The very first straw, patented in 1888, was simply one man’s way to avoid getting mint leaves stuck in his teeth. Marvin Stone, a Washington, D.C., manufacturer of paper cigarette holders, was said to have gotten the idea for a paper drinking straw as he sipped a mint julep through a stalk of rye grass. Irked by the grainy residue left by the crumbling plant stem, he tried wrapping strips of paper around a pencil and then gluing them together. His inspiration became an industry, as he opened his first drinking-straw factories in downtown Washington.

The bendy straw followed in 1937. Then plastic straws began replacing paper in the 1960s. Then came the crazy straws, extends-straws (for juice boxes), extra-wide straws (for milkshakes and bubble tea), straws in every shape and colour.

“Straws are the industry standard,” says a waiter at Commissary, a busy lunch spot in Washington. Commissary’s manager boasts that the restaurant is proudly “green certified” — its beef is grass-fed, it draws upon wind power, its napkins are “unbleached”. But as much as the management would like to get rid of straws, there are other factors to consider: Kids. Customers with injuries or disabilities, who don’t have the use of their arms. People with sensitive teeth. They’ve compromised by not putting straws in the water glasses (some people ask for them anyway). But order a Diet Coke, and you will find, as a recent lunch customer named Ana did, a black plastic straw inserted in the drink before it leaves the kitchen.

Ana wears flat shoes made out of recycled plastic bottles. When her office cafeteria at the World Bank placed a reminder that silverware was more environmentally friendly than plastic utensils, she happily complied. At the grocery store, she always feels bad when she forgets her reusable bags. She’s like a lot of us that way — she’s environmentally friendly when she thinks of it.

But Anais not thinking about her straw.

“If it wasn’t there already, I wouldn’t have asked for one,” she says.

Compostable straws

At Sweetgreen, an eco-friendly salad chain a few doors down P Street NW, the lids and straws are placed away from the cups, so a customer named Kelly Ann must walk an extra few feet if she really wants a straw.

“If I was just sitting here, I wouldn’t use one,” Kelly Ann explains, but she’s walking back to her office, and how does one walk and drink a cold beverage sans straw? She’s comforted by a sign above the trash can that says her choice isn’t so bad: These particular straws are compostable.

Compostable straws — most often made of a resin derived from cornstarch — are just a little “weird,” admits a Sweetgreen manager. After finishing his shift, he walks to a Starbucks on the same block, where the straws are somewhat iconic, as straws go. The kelly-green plastic tubes are beloved by Instagrammers; less so by volunteers for the Ocean Conservancy, who every year find hundreds of thousands of straws in an international coastal cleanup.
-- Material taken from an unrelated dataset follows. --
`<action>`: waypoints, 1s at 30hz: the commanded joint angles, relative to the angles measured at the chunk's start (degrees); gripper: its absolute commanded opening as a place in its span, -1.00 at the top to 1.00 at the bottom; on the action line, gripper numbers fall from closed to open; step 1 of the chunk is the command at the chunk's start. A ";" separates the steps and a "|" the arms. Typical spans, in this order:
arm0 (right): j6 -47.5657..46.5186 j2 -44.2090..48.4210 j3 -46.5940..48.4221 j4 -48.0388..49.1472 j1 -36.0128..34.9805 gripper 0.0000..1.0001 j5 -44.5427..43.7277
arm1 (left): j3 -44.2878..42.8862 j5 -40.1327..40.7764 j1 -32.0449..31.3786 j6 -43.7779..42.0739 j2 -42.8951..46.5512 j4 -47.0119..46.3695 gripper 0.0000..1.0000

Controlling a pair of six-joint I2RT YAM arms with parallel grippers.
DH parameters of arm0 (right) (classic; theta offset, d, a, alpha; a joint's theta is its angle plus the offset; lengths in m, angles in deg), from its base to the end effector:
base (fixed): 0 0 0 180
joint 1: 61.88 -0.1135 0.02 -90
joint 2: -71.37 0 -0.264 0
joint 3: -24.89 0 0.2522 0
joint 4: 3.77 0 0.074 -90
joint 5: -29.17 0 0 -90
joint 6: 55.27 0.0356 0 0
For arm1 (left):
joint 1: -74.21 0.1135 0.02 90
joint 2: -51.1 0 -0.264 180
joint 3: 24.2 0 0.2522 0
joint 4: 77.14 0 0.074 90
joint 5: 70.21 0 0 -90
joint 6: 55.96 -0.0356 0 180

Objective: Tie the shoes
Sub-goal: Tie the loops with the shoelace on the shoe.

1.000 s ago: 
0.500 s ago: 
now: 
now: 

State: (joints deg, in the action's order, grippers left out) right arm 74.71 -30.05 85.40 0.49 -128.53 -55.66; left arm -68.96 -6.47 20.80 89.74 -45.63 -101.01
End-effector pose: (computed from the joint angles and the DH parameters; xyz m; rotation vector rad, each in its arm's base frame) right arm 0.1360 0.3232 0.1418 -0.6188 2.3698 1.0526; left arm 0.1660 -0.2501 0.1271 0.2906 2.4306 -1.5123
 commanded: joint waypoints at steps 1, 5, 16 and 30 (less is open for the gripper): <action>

At the Starbucks, a customer waiting on a $5 (Dh18.36) venti something-something picks up one of these straws from the counter, and twirls it between his fingers like a baton.

“Michael?” the barista calls. Michael pops his straw out of its wrapper. From there, we can probably guess its trajectory:

It will probably remain stuck through the lid of his cup when he tosses it into the recycling bin. A truck will carry it to a waste transfer station, and then another truck to a recycling facility, where it will land on a conveyor belt. Machines will then pluck away the recyclables that surround it — first the cardboard, then the paper, the aluminium, the glass, the plastic bottles, and so on — until it ends up in a pile of items too small, too useless to be detected by the machines.

This pile is known as “the debris”, and you can probably guess where it’s headed. Not to some sustainability afterlife. To the landfills of America.

And now maybe you are starting to feel a little overwhelmed. How many plastic straws have you used in your lifetime? Have any of your straws ever personally injured a turtle? What if climate change wipes out all the turtles anyway?

Dear good person: Take a deep breath. Here comes the waiter again. He has your iced tea.

You look at the paper-wrapped plastic tube he is about to hand to you.

“No, thank you,” you say. You put your mouth where other people’s mouths have been.